What to work on:
Return the listing below in full, exactly.

Input data:
|---|
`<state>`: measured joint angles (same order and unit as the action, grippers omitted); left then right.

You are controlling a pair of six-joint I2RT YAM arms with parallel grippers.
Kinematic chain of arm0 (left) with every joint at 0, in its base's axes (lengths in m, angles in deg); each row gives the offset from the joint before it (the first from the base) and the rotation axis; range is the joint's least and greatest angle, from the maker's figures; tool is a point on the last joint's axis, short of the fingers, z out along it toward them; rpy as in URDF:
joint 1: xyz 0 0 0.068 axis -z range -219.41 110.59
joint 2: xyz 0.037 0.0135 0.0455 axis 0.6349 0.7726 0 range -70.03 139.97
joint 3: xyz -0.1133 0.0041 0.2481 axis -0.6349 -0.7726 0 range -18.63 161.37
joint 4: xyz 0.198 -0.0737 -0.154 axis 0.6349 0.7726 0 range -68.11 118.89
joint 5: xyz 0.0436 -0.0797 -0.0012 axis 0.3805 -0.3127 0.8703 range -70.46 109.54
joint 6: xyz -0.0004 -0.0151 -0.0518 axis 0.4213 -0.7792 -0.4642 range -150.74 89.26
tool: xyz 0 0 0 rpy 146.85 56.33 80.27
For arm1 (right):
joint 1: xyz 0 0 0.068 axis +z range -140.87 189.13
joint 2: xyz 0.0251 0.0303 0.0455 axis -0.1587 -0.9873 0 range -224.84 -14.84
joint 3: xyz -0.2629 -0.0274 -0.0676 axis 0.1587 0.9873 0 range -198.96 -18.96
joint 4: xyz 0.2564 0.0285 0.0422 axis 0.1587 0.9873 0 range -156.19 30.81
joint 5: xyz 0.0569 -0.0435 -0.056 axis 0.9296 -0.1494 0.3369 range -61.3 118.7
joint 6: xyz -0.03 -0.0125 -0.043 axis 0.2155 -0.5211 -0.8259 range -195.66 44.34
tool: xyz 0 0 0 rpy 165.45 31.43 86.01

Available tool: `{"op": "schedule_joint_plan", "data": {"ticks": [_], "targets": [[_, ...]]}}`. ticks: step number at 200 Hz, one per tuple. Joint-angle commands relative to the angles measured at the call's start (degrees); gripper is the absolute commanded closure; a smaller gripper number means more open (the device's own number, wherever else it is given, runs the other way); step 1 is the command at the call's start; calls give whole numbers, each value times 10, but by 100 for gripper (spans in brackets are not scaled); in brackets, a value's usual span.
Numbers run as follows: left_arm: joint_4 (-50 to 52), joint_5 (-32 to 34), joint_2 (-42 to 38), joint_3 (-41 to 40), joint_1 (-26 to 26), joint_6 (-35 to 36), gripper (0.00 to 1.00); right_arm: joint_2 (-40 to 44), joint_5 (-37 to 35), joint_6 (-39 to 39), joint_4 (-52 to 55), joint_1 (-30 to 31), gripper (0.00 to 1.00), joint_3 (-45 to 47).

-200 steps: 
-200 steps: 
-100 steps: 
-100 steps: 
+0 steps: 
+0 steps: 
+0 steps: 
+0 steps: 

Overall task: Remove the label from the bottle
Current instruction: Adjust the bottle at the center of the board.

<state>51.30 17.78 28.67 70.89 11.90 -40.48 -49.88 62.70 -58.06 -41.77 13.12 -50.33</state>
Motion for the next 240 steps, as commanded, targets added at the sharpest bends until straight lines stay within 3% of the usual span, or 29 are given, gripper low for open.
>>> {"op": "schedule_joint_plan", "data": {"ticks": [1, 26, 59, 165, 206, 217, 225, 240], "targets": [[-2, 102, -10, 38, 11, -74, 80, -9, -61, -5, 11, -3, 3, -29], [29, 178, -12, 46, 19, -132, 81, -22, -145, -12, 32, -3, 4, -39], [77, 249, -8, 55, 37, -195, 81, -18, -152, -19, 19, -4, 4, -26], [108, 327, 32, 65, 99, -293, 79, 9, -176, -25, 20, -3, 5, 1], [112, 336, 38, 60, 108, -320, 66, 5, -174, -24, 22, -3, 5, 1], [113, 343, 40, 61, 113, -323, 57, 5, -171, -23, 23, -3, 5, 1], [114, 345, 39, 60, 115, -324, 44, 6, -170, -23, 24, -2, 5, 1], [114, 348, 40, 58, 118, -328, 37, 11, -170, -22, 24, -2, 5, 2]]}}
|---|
Task output:
`<state>`: measured joint angles (same order and unit as the action, grippers omitted); left then right.

You are controlling a pair of six-joint I2RT YAM arms with parallel grippers.
Kinematic chain of arm0 (left) with every joint at 0, in its base's axes (lengths in m, angles in deg); each row gives the offset from the joint before it (the first from the base) and the rotation axis; range is the joint's least and greatest angle, from the maker's figures; tool is a point on the last joint's axis, short of the fingers, z out along it toward them; rpy as in URDF:
joint 1: xyz 0 0 0.068 axis -z range -219.41 110.59
joint 2: xyz 0.037 0.0135 0.0455 axis 0.6349 0.7726 0 range -70.03 139.97
joint 3: xyz -0.1133 0.0041 0.2481 axis -0.6349 -0.7726 0 range -18.63 161.37
joint 4: xyz 0.198 -0.0737 -0.154 axis 0.6349 0.7726 0 range -68.11 118.89
joint 5: xyz 0.0436 -0.0797 -0.0012 axis 0.3805 -0.3127 0.8703 range -70.46 109.54
joint 6: xyz -0.0004 -0.0151 -0.0518 axis 0.4213 -0.7792 -0.4642 range -150.74 89.26
tool: xyz 0 0 0 rpy 146.85 56.33 80.27
For arm1 (right):
joint 1: xyz 0 0 0.068 axis +z range -140.87 189.13
joint 2: xyz 0.0251 0.0303 0.0455 axis -0.1587 -0.9873 0 range -224.84 -14.84
joint 3: xyz -0.2629 -0.0274 -0.0676 axis 0.1587 0.9873 0 range -198.96 -18.96
joint 4: xyz 0.2564 0.0285 0.0422 axis 0.1587 0.9873 0 range -156.19 30.81
joint 5: xyz 0.0569 -0.0435 -0.056 axis 0.9296 -0.1494 0.3369 range -61.3 118.7
joint 6: xyz -0.03 -0.0125 -0.043 axis 0.2155 -0.5211 -0.8259 range -195.66 44.34
tool: xyz 0 0 0 rpy 165.45 31.43 86.01

Available tool: `{"op": "schedule_joint_plan", "data": {"ticks": [_], "targets": [[_, ...]]}}`. ticks: step number at 200 Hz, one per tuple. Joint-angle commands relative to the angles measured at the call's start (degrees); gripper is the absolute commanded closure; a smaller gripper number means more open (the device's own number, wherever else it is given, runs the other way); step 1 is the command at the call's start; calls give whole numbers, each value times 10, but by 100 for gripper (spans in brackets are not scaled); in brackets, a value's usual span.
Numbers run as follows: left_arm: joint_4 (-50 to 52), joint_5 (-32 to 34), joint_2 (-42 to 38), joint_3 (-41 to 40), joint_1 (-26 to 26), joint_6 (-35 to 36), gripper (0.00 to 1.00); right_arm: joint_2 (-40 to 44), joint_5 (-37 to 35), joint_6 (-39 to 39), joint_4 (-52 to 55), joint_1 (-30 to 31), gripper (0.00 to 1.00), joint_3 (-45 to 47).

-200 steps: 
-200 steps: 
-100 steps: 
-100 steps: 
+0 steps: 
+0 steps: 
+0 steps: 
+0 steps: 

Overall task: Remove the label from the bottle
Current instruction: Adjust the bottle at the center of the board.

<state>51.30 17.78 28.67 70.89 11.90 -40.48 -49.88 62.70 -58.06 -41.77 13.12 -50.33</state>
Motion for the next 240 steps, as commanded, targets added at the sharpest bends until straight lines stay within 3% of the usual span, or 29 are given, gripper low for open.
>>> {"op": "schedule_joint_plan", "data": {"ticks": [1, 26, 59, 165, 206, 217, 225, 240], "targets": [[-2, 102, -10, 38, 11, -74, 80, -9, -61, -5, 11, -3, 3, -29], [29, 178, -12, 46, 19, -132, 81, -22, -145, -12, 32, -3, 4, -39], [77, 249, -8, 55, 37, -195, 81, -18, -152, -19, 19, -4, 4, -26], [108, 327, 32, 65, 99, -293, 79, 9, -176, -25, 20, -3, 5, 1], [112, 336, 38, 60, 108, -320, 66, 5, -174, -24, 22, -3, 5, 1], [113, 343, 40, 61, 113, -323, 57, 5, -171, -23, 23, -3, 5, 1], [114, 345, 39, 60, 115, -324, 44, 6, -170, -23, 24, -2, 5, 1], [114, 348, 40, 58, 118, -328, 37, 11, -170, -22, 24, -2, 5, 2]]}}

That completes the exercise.